Highland Park

Highland Park Information

Highland Park is a town located in central Dallas County, Texas (USA).

The population was 8,842 at the 2000 census. Located on Texas State Highway 289 and U.S. Route 75 (North Central Expressway), four miles north of downtown Dallas.

It is the 41st wealthiest place in the United States and the 19th wealthiest place with a population of over 1,000. Highland Park is the 4th wealthiest location in Texas by per capita income.

Highland Park is bordered on the south, east and west by Dallas and on the north by University Park. Highland Park and University Park together comprise the Park Cities, which share many joint services such as schools. Known in the area as having a high concentration of the wealthy and elite social classes, Highland Park is also home to the Highland Park Village shopping center.

The land now known as Highland Park was purchased in 1889 by a group of investors from Philadelphia, Pennsylvania, known as the Philadelphia Place Land Association, for an average price of US$377 an acre, with a total of $500,000. Henry Exall, an agent, intended to develop the land along Turtle Creek, as Philadelphia Place, exclusive housing based on parkland areas in Philadelphia. He laid gravel roads, and dammed Turtle Creek, forming Exall Lake, before the Panic of 1893 brought a blow to his fortunes, halting development. Afterwards, he began a horse breeding farm. In the 1890s, Exall Lake was a common picnic destination for Dallas residents.

In 1906, John Armstrong (the former partner of Thomas Marsalis, the prominent developer of Oak Cliff), sold his meatpacking business, and invested his money in a portion of the former Philadelphia Place land, to develop it under the name of Highland Park. He chose this name as it was located on high land that overlooked downtown Dallas. Wilbur David Cook, the landscape designer who had planned Beverly Hills, California, and George E. Kessler, who had previously planned Fair Park and most of downtown Dallas, were hired to design its layout. Notably, twenty percent of the original land was set aside for parks. A second development in Highland Park was developed in 1910.

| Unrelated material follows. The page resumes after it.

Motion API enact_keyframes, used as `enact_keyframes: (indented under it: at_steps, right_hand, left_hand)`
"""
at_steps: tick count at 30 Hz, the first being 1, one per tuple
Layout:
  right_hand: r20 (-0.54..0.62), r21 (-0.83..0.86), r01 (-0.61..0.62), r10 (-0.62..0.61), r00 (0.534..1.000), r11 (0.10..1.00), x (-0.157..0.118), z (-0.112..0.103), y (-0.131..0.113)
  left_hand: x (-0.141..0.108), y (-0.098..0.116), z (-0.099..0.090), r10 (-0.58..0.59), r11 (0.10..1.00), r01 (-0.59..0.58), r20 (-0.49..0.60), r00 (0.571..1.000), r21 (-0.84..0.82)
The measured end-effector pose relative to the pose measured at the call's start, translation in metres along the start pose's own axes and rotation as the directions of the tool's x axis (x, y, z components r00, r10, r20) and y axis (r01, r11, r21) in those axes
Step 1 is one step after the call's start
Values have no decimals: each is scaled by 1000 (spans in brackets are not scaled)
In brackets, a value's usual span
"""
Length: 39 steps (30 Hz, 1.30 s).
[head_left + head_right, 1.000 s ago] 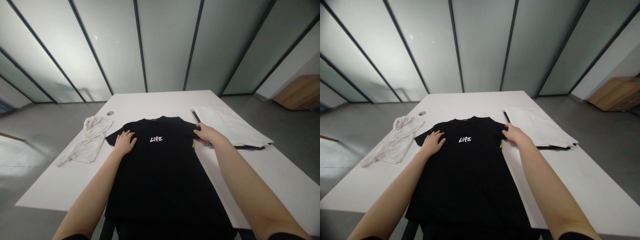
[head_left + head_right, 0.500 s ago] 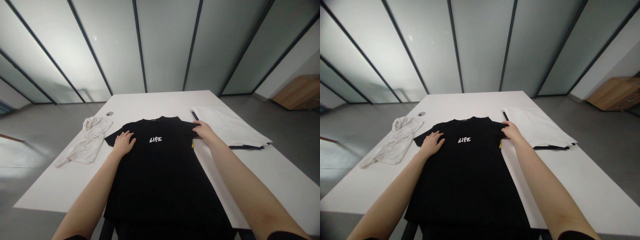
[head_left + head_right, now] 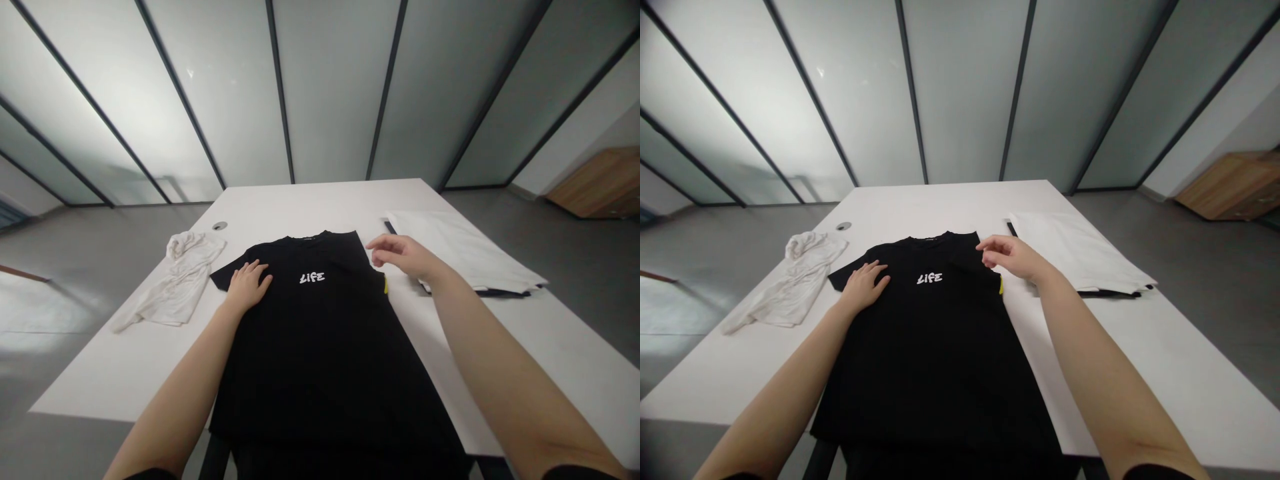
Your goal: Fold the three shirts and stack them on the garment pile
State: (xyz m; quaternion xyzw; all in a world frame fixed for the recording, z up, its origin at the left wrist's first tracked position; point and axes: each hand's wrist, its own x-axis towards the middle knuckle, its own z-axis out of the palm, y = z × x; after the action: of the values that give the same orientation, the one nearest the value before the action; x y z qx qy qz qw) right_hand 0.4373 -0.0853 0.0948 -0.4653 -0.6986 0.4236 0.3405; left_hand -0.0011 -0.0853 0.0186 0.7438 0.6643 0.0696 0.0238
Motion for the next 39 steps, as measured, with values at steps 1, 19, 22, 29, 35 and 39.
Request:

In 1913, Highland Park petitioned Dallas for annexation, but was refused. The 500 residents voted to incorporate on November 29, 1913, and incorporation was granted in 1915, its population then was 1100. The first mayor of Highland Park was W. A. Fraser. A third and fourth development were added to the town and 1915 and 1917, respectively. In 1919, the city of Dallas sought to annex Highland Park, beginning a lengthy controversy that lasted until 1945. J W Bartholow led the fight to resist the annexation. The final major land development occurred in 1924. In 1931, Highland Park Village was constructed, the first shopping center of its kind in the United States.

Due to its location near Dallas, Highland Park, had, by the early 1930s, developed a moderately large (8400) population, with few businesses. Eventually the school districts and newspapers of Highland Park and University Park were combined. In the 1940s, after the failure to annex Highland Park, Dallas began annexing the land surrounding it. Reaching a population high of just under 13,000 in the late 1950s, Highland Park afterwards grew only by building houses on the remaining vacant lots, and by the destruction of old buildings. Since 1990, Highland Park has maintained strict zoning ordinances. Known for its quality housing, the town still has many parks running along Turtle Creek, and is home to the Dallas Country Club.

Most of the city (areas east of Roland Avenue) is served by the Highland Park Independent School District. The HPISD portion is served by Highland Park High School in nearby University Park. A minuscule portion of Highland Park (areas west of Roland Avenue) is zoned to Dallas Independent School District.  DISD schools that serve western Highland Park include Maple Lawn Elementary School, Rusk Middle School, and North Dallas High School.

In 2005, Highland Park High School’s football team won its first state championship since 1957, defeating Marshall High School 59-0. The team finished with a perfect record of 15-0, winning the Texas University Interscholastic League 4A-Division I state championship. The school has one of the most legendary high school football programs in the state of Texas, with Pro Football Hall of Fame inductee, Bobby Layne, and 1948 Heisman Trophy winner, Doak Walker. Highland Park is also the home of baseball superstar Clayton Kershaw.